Lanyard wanted to tell the speaker he was a fool, it was impossible for one to have come through that motor wreck, impossible for any mortal to have been caught between two heavy cars meeting head-on in headlong flight, without incurring desperate if not deadly injuries. How reasonable and true that was this pain proved that racked him from head to foot, but more particularly his head, and made him want to retch, pain so acute it paralyzed the very instinct to complain . . .

His tongue temporarily refusing its office, Lanyard contented himself with a grunt through locked teeth; and because his knees were as water, hung on with both hands to the rounded surfaces that met behind his back to form the angle, till presently the pain grew less, the feeling of nausea passed off, his senses renewed contact with their environment and flashed strange tidings to his brain in respect of conditions they could neither grasp nor accomodate themselves to.

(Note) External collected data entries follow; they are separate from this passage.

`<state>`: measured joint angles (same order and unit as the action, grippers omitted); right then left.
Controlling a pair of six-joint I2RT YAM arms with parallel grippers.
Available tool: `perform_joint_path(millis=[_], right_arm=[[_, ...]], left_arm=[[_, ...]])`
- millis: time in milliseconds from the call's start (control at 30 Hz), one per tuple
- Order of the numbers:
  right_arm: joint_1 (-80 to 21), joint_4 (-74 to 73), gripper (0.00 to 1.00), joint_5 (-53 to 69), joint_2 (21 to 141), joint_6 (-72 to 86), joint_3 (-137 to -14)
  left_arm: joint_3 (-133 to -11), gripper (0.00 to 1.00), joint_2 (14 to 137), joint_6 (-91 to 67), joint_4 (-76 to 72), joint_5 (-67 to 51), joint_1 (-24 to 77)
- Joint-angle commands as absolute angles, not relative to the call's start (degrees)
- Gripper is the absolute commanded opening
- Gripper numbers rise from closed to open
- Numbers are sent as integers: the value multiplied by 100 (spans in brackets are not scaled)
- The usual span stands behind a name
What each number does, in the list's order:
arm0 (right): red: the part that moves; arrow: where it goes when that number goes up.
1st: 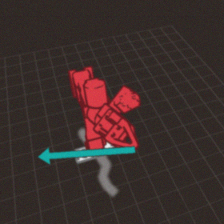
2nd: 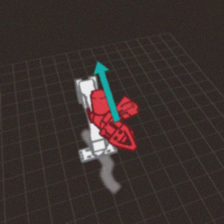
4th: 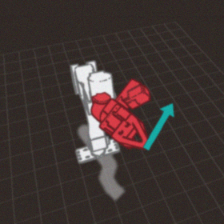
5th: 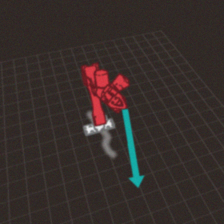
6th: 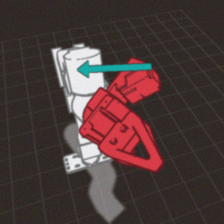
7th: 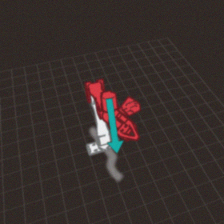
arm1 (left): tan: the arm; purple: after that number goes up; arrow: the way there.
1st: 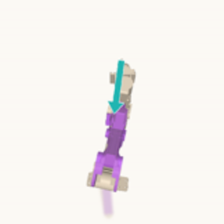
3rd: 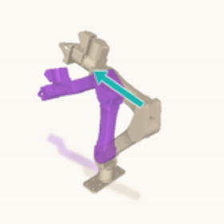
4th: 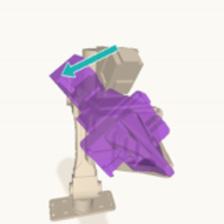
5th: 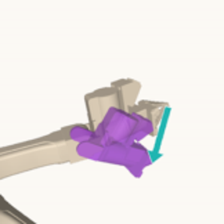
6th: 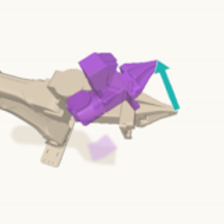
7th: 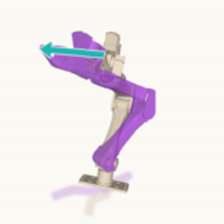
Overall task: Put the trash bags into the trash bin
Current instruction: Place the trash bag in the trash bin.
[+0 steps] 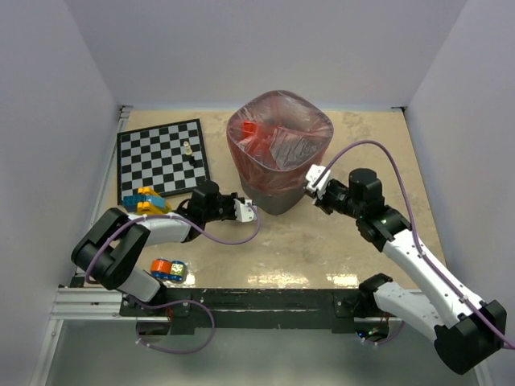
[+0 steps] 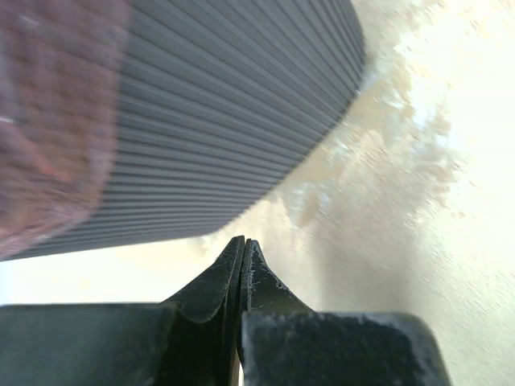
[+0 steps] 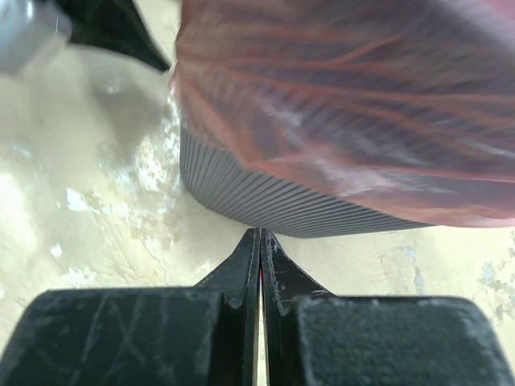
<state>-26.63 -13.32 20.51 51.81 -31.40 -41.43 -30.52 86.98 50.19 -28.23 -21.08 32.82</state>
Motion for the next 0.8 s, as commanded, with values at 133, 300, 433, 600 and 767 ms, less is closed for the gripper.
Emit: perform_joint_path(millis=[133, 300, 433, 600, 767], right_arm=[[-1321, -1459, 21, 2846, 5509, -1224, -5745], [-19, -1810, 51, 3400, 6703, -511, -7231], [316, -752, 52, 3225, 7443, -246, -7506], [193, 553, 47, 3444, 8374, -132, -7391], [-182, 327, 43, 4104, 8658, -438, -7454]], left_arm=[[-3348, 31, 7684, 4529, -1855, -2346, 3200], [-4102, 60, 6935, 3123, -706, -2671, 2559], [-4675, 72, 6899, 1673, -658, -2067, 2207], [-5553, 73, 7303, 204, -896, -1406, 2092], [-6125, 73, 7839, -272, -1248, -1626, 2092]])
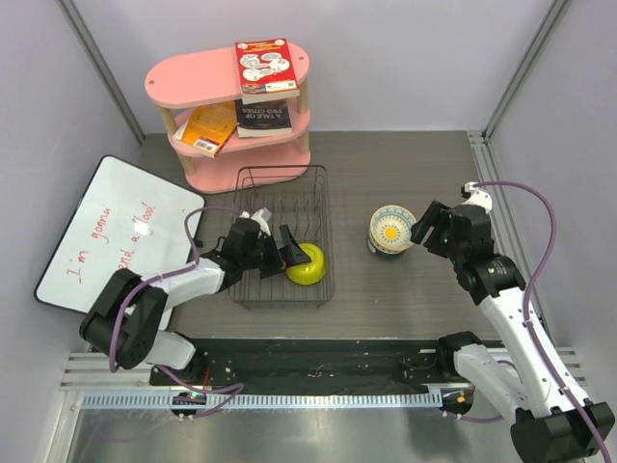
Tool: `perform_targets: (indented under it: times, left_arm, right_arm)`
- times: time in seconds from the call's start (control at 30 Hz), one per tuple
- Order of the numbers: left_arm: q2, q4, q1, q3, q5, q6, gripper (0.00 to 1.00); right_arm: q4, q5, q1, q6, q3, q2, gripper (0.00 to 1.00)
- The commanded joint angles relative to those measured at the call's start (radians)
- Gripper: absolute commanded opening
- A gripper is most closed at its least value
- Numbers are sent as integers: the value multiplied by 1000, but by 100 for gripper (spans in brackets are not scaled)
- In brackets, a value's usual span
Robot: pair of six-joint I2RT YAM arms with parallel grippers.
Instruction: Unload the bowls from the dish rack
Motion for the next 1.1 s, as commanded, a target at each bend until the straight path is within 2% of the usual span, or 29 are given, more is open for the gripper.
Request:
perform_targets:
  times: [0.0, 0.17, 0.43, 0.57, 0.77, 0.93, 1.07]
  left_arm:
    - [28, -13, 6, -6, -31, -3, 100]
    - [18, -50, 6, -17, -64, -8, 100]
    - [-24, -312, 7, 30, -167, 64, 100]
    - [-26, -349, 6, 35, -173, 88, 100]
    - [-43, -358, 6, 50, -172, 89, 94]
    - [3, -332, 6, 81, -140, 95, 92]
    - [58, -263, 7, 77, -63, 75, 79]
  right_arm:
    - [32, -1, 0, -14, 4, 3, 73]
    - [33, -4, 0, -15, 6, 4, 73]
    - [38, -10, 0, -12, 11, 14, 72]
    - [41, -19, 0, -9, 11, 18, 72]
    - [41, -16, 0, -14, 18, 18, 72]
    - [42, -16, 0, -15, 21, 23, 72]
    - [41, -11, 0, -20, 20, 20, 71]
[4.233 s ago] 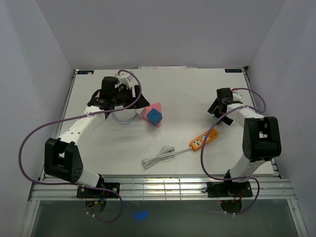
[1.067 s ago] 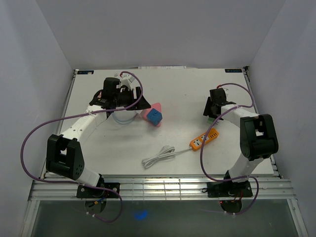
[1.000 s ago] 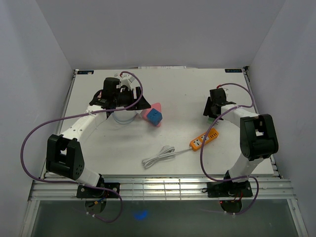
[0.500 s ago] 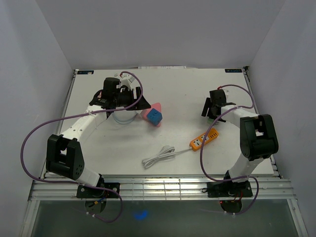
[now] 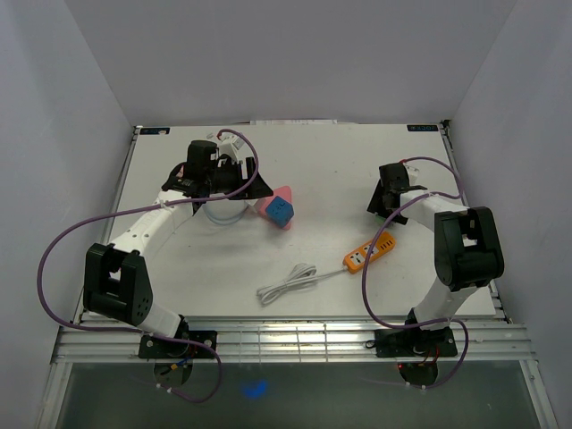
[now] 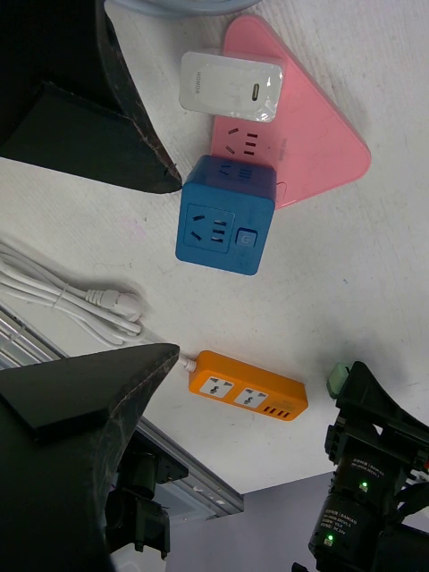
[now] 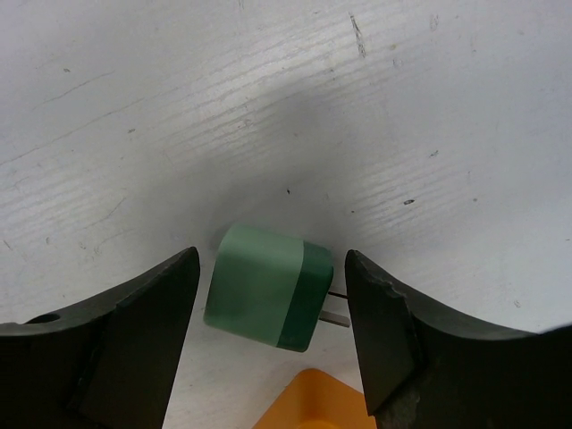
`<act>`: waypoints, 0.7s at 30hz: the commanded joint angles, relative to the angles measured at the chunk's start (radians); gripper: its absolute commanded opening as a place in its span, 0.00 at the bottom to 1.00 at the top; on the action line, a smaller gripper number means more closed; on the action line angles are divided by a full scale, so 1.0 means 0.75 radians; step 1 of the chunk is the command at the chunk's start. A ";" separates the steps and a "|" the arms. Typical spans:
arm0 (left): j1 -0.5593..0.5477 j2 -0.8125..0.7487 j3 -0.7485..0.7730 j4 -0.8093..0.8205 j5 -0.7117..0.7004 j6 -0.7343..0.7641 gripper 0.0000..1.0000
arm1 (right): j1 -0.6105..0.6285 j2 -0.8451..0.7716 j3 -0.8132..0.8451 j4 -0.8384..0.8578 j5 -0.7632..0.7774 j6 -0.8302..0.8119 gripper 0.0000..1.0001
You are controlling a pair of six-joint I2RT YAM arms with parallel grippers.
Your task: Insert the plug
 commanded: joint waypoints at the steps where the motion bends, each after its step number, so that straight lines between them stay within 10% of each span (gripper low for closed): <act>1: -0.002 -0.037 0.004 -0.001 0.008 0.018 0.79 | 0.006 -0.023 -0.002 0.017 0.029 0.041 0.71; 14: -0.002 -0.025 0.000 0.005 0.016 0.016 0.80 | 0.006 -0.036 -0.020 0.071 0.007 -0.004 0.43; 21: -0.004 -0.048 -0.037 0.056 0.071 0.007 0.98 | 0.006 -0.117 -0.055 0.120 -0.091 -0.064 0.36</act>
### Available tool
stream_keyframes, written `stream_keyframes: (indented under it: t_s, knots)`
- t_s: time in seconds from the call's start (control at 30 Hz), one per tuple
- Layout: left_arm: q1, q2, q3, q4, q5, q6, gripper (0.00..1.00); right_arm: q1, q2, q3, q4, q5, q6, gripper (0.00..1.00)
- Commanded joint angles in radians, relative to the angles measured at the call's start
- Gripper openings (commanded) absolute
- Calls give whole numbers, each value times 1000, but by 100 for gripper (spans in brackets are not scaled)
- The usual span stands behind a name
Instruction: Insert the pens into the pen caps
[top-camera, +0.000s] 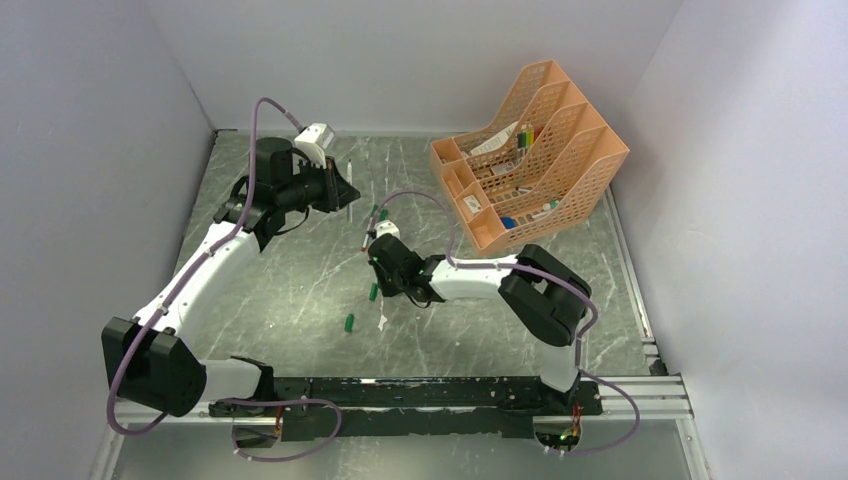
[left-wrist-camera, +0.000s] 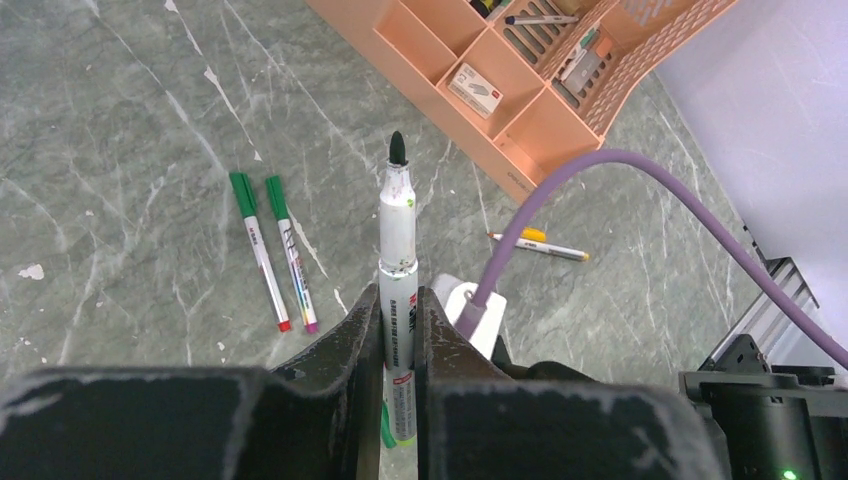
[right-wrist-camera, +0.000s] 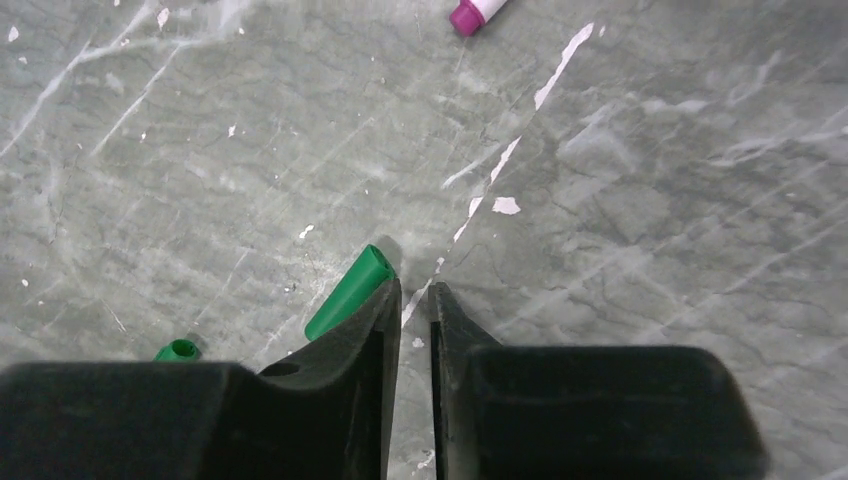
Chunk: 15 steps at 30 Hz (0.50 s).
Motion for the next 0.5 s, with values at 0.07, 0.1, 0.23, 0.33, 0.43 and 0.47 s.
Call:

Some moron (he inferred) had taken to amusing himself with the headlights of one of the motor-cars, switching them on and off while they stared Lanyard full in the face at such close range that he was conscious of the heat they generated between the spaces of darkness. Furthermore, a storm of sorts had evidently sprung up out of that clear midnight sky: he remembered well how cloudless it had been just before the collision, how bright with mockery the gibbous moon; the boding calm which had bound everything in Nature he recalled distinctly, too. But now a great wind was shrieking like a warlock, gusts of warm rain spattered the flesh of his face, the very earth beneath him was convulsed, bucking and rocking like a wild mustang, and the keen, sweet smell of the inland night had given place to the salt breath of the sea . . .

Lanyard opened his eyes, only to close them tight the next instant and shut out what indisputably was the delusion of a mind deranged; yet a vision so vividly coloured and in every particular so circumstantial, stamping the retinas with an impression of so much brilliance and animation, that he could not refrain from looking again, if only to convince himself of the sheer wonder of it—but half expecting his sight, on this occasion, to be greeted by another illusion and a different, if one quite as impossibly unreal.

He saw, however, precisely what he had seen, and rejected, before . . .

A length of steamer deck, looking forward from the angle in which he stood at the after end of the superstructure, with deck-chairs all folded and lashed to the inner rail and window-ports all fast; its scoured planking now blue with shadow cast by the deck overhead, now flooded with sun glare from end to end, as the vessel rolled in a rough seaway. Beyond the rail a bright blue sky without a cloud, a horizon unbroken by any loom of land, a sea of incredible ultramarine creaming under the lash of a full gale, the sleek hollow bellies of its charging waves a-dazzle with the sun's spilled gold, its flying spindrift sprays of diamond-dust . . .

Forward, opposite the entrance to the saloon companionway, a girl clinging to the rail, bobbed blonde hair fluffed out by the wind, filmy yellow sweater and brief sports-skirt of white silk moulded to her slender young contours, intent eyes turned aft to Lanyard. In the dark mouth of the door a cluster of men and women, likewise staring. Nearer and a little to the left a lithe young man of British stamp, wearing a look of cheerful concern and the white-duck jacket of a steward, with long legs well apart balancing to the motion of the vessel while he watched Lanyard.

Finding himself the target of the latter's bemused regard, the man grinned broadly. "Nahsty tumble, sir," he cried in the penetrating pitch of a seafarer schooled to talk against the wind, and with an inflexion that suited precisely his racial type—"and a wicked crack it did give your 'ead and no mistike. Like a pistol shot it sounded. Thought for a minute it 'ad done you in for fair, but it didn't take long to mike sure you 'adn't broke' no bones. 'Ow do you feel now, sir?"

"What . . ." Lanyard's voice in his hearing was attenuated and strange. His tongue felt unwieldy. "What? . . ."

The figure in the white jacket waved a hand toward the foot of a ladder nearby. "You was comin' down from the bridge-deck, sir—don't you remember?—when a sea 'it us and knocked you clean off your pins. 'Ad to 'ang on to the rail to keep from bein' knocked abaht myself."